Он молча выковыривает палкой из земли мелкие камешки и неторопливо, один за другим, сгребает их в кучу. Кристине становиться страшно.
- Ну говори же... что теперь будешь делать?
- Что буду делать? - Опять этот странный короткий смешок. - Ну что в таких случаях делают. Обращусь к своему банковскому счету, буду жит на "сбережения". Правда, еще не знаю как. Потом, через полтора месяца, будет, вероятно, дозволено воспользоваться благодатным установлением, именуемым пособием по безработице. Попытаюсь существовать на это, как существуют триста тысяч других в нашем благословенном придунайском государстве. А если доблестная попытка кончится неудачей, придется подыхать.
- Чушь. - Его хладнокровие бесит Кристину. - Зачем принимать все так близко к сердцу. Тебе не найти места?.. Да такой человек, как ты, всегда устроится, сто мест взамен одного найдет
Неожиданно вспылив, он бьет палкой по земле.

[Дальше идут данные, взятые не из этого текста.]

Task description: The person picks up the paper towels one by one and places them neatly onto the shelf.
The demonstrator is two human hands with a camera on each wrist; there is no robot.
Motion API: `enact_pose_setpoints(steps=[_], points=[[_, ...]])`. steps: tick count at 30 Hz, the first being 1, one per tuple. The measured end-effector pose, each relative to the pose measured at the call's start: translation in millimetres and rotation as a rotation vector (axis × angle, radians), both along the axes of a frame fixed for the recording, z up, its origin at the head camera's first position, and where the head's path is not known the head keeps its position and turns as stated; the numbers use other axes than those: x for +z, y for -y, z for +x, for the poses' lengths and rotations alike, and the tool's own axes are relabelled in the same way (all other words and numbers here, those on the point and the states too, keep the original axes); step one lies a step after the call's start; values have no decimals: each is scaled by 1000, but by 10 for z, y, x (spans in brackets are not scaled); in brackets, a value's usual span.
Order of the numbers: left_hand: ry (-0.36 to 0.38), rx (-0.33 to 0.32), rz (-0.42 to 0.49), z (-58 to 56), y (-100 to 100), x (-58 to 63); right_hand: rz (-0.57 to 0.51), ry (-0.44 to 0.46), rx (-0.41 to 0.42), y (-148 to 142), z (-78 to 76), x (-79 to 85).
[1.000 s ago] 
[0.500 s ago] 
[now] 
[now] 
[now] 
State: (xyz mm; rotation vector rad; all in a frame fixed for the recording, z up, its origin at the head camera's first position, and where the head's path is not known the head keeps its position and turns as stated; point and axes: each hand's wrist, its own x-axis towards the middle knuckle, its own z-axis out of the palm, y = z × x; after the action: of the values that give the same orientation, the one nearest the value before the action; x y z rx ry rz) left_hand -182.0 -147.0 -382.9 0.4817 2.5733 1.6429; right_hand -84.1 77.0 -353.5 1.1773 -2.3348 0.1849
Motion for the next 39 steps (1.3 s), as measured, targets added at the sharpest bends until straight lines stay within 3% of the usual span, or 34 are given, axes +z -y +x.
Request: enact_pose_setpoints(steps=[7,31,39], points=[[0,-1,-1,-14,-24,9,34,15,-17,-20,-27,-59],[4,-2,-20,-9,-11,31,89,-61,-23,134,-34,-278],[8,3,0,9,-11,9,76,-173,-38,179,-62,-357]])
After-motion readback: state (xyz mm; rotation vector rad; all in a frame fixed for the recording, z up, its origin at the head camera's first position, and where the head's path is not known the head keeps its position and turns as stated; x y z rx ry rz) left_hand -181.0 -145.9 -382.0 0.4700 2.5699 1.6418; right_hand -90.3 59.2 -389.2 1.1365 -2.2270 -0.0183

- А я не желаю больше устраиваться! Сыт по горло! Само это слово приводит меня в бешенство, уже одиннадцать лет меня устраивают и пристраивают, и все на разные места, но ни разу я не попал на такое, которое устроило бы меня самого. Четыре года на бойне, а потом бог знает где еще. И всегда я исполнял чужую волю, никогда не действовал по своей собственной, всегда ждал свистка: вон! Хватит! На другое место! Начинать заново, каждый раз сначала. Все, больше не могу. Не хочу, надоело.
Она порывается остановить его, но он продолжает:
- Не могу больше, Кристина, клянусь тебе, не могу. лучше подохнуть, чем снова в посредническую контору и снова часами, как нищий, стоять в очереди за одной бумажкой, за другой. А после таскаться вверх и вниз по этажам, писать письма, на которые никто не ответит, и рассылать предложения, которые по утрам выгребают из мусорных баков. Нет, мне больше не выдержать этой собачьей жизни: топчешься в приемной, пока тебя не соизволят впустить к какому-нибудь мелкому чинуше; и вот он важно оглядывает тебя с этакой заученной, холодной, равнодушной улыбкой, чтоб ты сразу понял: вас, мол, таких сотни, скажите спасибо, что вас вообще слушают. Потом с замиранием сердца - это повторяется каждый раз - ждешь, а он небрежно листает твои бумаги с таким видом, будто плевать на них хотел, и наконец изрекает: "Буду иметь вас в виду, загляните завтра". Заглядываешь и завтра, и послезавтра все без толку; в конце концов куда-то себя ставят и опять выставляют. Нет, мне этого больше не вынести. Я многое выдержал: в рваных ботинках семь часов топал по русским проселкам, пил воду из луж, тащил на горбу три пулемета, попрошайничал в плену, закапывал трупы. Я чистил сапоги всей роте, продавал похабные фотографии только ради жратвы, я все делал и все выдерживал, так как верил, что когда-нибудь это кончится, когда-нибудь найду себе место, одолею первую ступеньку, вторую. Но нашего брата все время сшибают. Я сейчас до того дошел, что скорее убью, пристрелю кого-либо, чем стану у него попрошайничать. Нет у меня больше сил шататься по приемным и выстаивать на бирже труда. Мне уже тридцать, не могу больше.